- Refinancing $119 million of incremental term loans raised in April 2020
- Provided notice to BCPE Seminole Holdings LP (“Bain Capital”) of its intention to convert Series A preferred stock into 22.609 million common shares
- First Quarter 2021 Revenue expected to exceed $505 million and Adjusted EBITDA anticipated to be at least $70 million; 2021 Projected Adjusted EBITDA to be at least $315 million
BRENTWOOD, Tenn., April 20, 2021 (GLOBE NEWSWIRE) -- Surgery Partners, Inc. (NASDAQ:SGRY) ("Surgery Partners" or the "Company"), a leading short-stay surgical facility owner and operator, announced its intent to raise incremental term loans, convert Series A Preferred Stock into Company Common Stock and provided a preliminary financial update on first quarter 2021 results.
Incremental Term Loans
Surgery Partners announced today that it intends to raise $125 million of Incremental Term Loans (the “Incremental Term Loans”) to refinance $119 million of existing Incremental Term Loans that were raised in April 2020 and to pay the fees and expenses associated with this refinancing. At prevailing market rates, the Company expects that this refinancing transaction would save the Company in excess of $5 million in interest expense annually.

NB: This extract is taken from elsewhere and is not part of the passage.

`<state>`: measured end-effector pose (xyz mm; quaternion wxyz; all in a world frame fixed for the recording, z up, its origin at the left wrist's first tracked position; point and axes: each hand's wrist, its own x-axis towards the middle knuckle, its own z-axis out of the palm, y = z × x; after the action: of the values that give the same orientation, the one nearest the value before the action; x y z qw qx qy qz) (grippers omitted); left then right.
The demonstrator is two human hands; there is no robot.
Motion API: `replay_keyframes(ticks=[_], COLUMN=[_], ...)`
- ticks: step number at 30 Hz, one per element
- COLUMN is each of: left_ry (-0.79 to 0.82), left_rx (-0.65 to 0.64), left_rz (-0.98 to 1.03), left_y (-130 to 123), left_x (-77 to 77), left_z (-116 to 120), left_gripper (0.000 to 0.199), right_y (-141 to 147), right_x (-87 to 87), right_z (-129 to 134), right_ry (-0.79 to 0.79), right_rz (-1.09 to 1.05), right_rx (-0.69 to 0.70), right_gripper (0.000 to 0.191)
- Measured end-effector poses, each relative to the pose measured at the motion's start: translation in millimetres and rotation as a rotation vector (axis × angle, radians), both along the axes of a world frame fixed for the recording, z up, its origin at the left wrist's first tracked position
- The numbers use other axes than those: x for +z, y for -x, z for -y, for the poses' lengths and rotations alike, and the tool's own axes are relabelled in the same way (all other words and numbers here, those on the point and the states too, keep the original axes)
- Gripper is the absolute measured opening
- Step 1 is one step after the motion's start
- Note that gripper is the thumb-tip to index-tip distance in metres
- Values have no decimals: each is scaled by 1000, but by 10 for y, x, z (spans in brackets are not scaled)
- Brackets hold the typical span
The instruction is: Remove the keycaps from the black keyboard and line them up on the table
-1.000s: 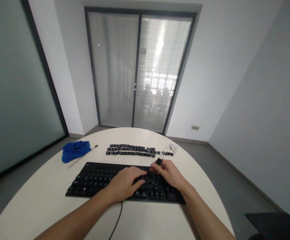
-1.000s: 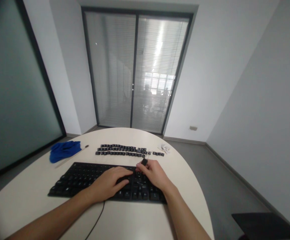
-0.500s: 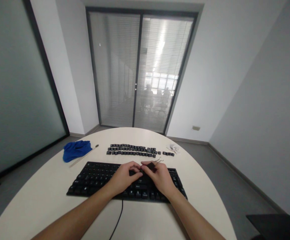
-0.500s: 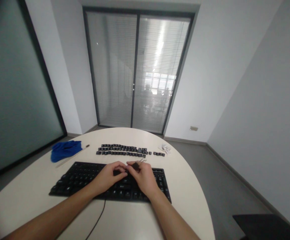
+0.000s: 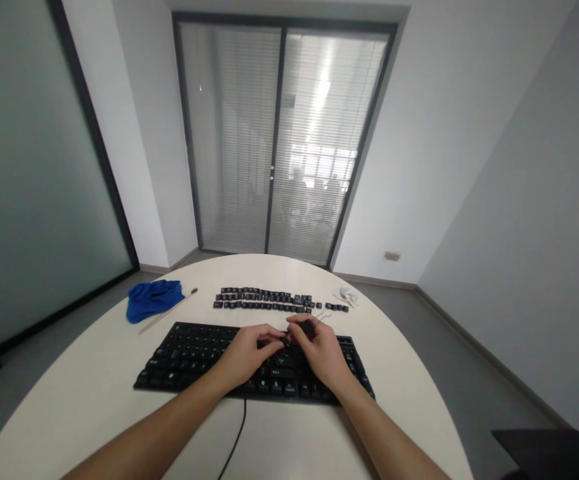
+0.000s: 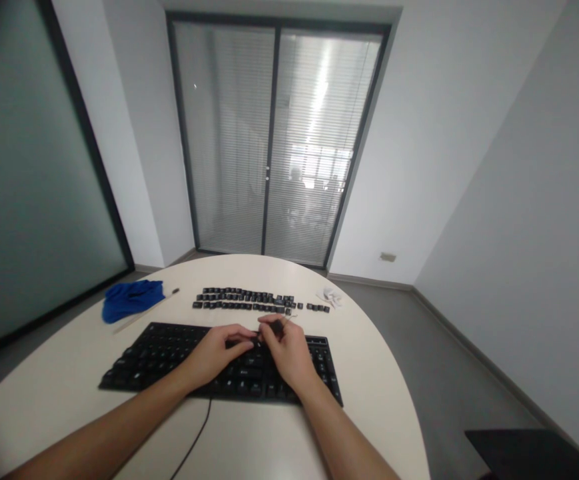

Conversion of Series A Preferred Stock
The Company also announced today that it has sent notice to BCPE Seminole Holdings LP (“Bain Capital”) of its intent to convert all of the outstanding 10.00% Series A Convertible Perpetual Participating Preferred Stock into approximately 22.609 million shares of Company Common Stock on May 17, 2021.
“We are pleased that our company has achieved this important milestone,” said Eric Evans, Chief Executive Officer of Surgery Partners. “It’s a testament to the relentless focus of our colleagues and physician partners on clinical quality and patient experience excellence as well as our management team’s execution on our strategic initiatives.”
“We continue to be excited about the long-term growth prospects for Surgery Partners and look forward to seeing its many investments come to fruition over the coming years as management continues to execute on their strategy,” said Devin O’Reilly, Managing Director of Bain Capital.
Interim Update on First Quarter 2021 Performance
While the Company is still in the process of closing its first quarter ended March 31, 2021, in connection with the offering of the Incremental Term Loans, the Company is providing investors with the following preliminary unaudited estimates for the quarter:
- Surgical case volumes are projected to be approximately 125,000 cases
- Revenues are expected to exceed $505 million
- Same-facility revenues are projected to increase by approximately 16% to 17% over the prior year period, with strong volume growth and net revenue per case growth
- Adjusted EBITDA is expected to exceed $70 million, inclusive of at least $9 million of Adjusted EBITDA benefit from recognition of CARES Act grants in the quarter
- Cash and Equivalents is expected to be approximately $540 million as of March 31, 2021
- Credit Agreement EBITDA is expected to exceed $355 million
Based on the preliminary financial results for the first quarter of 2020, the Company projects that Adjusted EBITDA for 2021 will be at least $315 million.
About Surgery Partners
Headquartered in Brentwood, Tennessee, Surgery Partners is a leading healthcare services company with a differentiated outpatient delivery model focused on providing high quality, cost effective solutions for surgical and related ancillary care in support of both patients and physicians. Founded in 2004, Surgery Partners is one of the largest and fastest growing surgical services businesses in the country, with more than 180 locations in 30 states, including ambulatory surgery centers, surgical hospitals, multi-specialty physician practices and urgent care facilities. For additional information, visit www.surgerypartners.com.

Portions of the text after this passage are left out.